Abstract
This chapter considers the valid representation of directionality in the architecture of the Language Faculty by recognizing that Universal Grammar (UG) is at one and the same time both (i) a theory representing the fundamental principles and parameters that underlie all possible natural languages; and (ii) a theory of what is biologically programmed in the Language Faculty, making language acquisition empirically possible. Thus it would explain at one and the same time how both head final and head initial languages come to exist (each accounting for roughly half of the world’s languages) and how they come to be acquired (each in roughly equivalent times with roughly equivalent ease). In both ways – cross-linguistic variation and cross-linguistic language acquisition – a Language Faculty, i.e., one critically informed by UG, must be expected to integrate with language processing, i.e., to integrate with language realized in real time. The question is how. In fact, current linguistic theory of UG has brought this issue front and center.
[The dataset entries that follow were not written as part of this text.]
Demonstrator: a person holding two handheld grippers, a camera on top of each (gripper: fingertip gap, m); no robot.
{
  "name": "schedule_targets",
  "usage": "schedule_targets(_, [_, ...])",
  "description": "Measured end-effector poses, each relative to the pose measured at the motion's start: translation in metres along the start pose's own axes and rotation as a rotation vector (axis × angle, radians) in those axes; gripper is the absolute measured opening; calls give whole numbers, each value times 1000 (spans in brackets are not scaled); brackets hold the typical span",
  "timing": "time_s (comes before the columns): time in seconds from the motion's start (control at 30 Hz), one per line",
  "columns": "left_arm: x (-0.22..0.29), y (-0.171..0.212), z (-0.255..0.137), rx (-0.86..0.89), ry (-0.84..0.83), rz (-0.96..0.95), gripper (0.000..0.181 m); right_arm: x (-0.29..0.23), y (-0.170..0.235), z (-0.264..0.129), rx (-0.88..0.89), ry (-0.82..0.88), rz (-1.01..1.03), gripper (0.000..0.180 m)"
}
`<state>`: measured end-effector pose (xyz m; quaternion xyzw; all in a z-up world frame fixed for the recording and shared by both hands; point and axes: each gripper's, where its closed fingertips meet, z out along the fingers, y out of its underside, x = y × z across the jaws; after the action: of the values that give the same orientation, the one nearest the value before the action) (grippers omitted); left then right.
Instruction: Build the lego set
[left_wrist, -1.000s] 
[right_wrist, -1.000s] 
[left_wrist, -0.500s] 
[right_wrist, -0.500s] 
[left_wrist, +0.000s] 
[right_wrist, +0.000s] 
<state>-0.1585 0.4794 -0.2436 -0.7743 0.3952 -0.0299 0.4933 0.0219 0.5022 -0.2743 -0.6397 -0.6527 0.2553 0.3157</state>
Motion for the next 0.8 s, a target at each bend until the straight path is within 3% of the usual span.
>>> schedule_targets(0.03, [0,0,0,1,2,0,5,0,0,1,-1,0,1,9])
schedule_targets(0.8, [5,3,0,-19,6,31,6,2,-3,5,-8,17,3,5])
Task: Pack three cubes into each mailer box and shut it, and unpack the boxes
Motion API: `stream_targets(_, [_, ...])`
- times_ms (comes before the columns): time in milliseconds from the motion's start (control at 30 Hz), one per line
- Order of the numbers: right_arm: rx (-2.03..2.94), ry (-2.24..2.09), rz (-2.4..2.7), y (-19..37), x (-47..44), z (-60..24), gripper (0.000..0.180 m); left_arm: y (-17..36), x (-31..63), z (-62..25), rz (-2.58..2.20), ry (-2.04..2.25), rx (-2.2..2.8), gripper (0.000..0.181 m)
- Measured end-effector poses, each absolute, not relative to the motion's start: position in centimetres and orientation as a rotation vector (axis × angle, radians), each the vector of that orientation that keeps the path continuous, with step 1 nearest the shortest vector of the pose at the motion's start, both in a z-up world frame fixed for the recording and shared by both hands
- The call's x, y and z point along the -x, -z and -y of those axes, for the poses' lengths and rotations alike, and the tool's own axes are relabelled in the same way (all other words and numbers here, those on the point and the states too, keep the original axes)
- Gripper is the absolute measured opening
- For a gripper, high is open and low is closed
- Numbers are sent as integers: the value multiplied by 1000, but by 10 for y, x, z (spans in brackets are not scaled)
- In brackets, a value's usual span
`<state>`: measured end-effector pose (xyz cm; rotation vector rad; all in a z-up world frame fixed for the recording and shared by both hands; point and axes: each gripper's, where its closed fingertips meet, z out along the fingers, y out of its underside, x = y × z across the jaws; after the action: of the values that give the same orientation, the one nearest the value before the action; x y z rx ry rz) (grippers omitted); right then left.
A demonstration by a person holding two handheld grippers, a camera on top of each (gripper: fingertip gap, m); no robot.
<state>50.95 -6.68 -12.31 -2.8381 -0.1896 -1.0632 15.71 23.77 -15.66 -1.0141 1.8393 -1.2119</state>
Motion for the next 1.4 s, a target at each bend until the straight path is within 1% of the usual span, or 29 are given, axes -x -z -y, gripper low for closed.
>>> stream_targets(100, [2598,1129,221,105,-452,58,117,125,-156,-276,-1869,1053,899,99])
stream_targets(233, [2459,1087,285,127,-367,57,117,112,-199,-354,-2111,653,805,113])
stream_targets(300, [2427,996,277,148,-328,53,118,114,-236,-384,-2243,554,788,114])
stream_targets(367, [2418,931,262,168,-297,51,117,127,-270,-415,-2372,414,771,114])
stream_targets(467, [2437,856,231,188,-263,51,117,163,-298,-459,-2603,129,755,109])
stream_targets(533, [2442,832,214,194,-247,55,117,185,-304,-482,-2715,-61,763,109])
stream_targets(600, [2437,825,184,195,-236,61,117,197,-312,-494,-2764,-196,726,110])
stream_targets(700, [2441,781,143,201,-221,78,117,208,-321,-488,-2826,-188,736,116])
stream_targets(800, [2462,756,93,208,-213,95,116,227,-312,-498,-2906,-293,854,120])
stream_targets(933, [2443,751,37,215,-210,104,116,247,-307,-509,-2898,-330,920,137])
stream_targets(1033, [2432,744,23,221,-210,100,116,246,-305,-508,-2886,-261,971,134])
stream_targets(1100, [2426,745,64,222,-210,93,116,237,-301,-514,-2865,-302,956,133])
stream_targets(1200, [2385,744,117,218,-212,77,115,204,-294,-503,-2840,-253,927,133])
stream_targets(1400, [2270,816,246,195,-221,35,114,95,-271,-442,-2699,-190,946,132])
In this paper, we will attempt to explicate this issue, articulating two currently distinct and disparate views of UG and suggest that these two differ precisely in their view of how the integration of UG with language in real time is effected. Recognizing this difference and resolving it is fundamental to developing a theory of UG as a veridical component of the Language Faculty. Presumably this difference also has implications for the development of language processing models that hopes to account for the equivalent efficiency of the Human Language Parser for both right headed and left headed languages. We suggest that in conjunction with further theoretical study, more precise predictions and further typological study, both language processing studies such as those in this volume as well as language acquisition studies can and should be brought to bear on this leading issue.
1We thank James Gair, Michael Wagner, Suzanne Flynn, Claire Foley and Jerry Packard for discussion of the issues raised in this paper.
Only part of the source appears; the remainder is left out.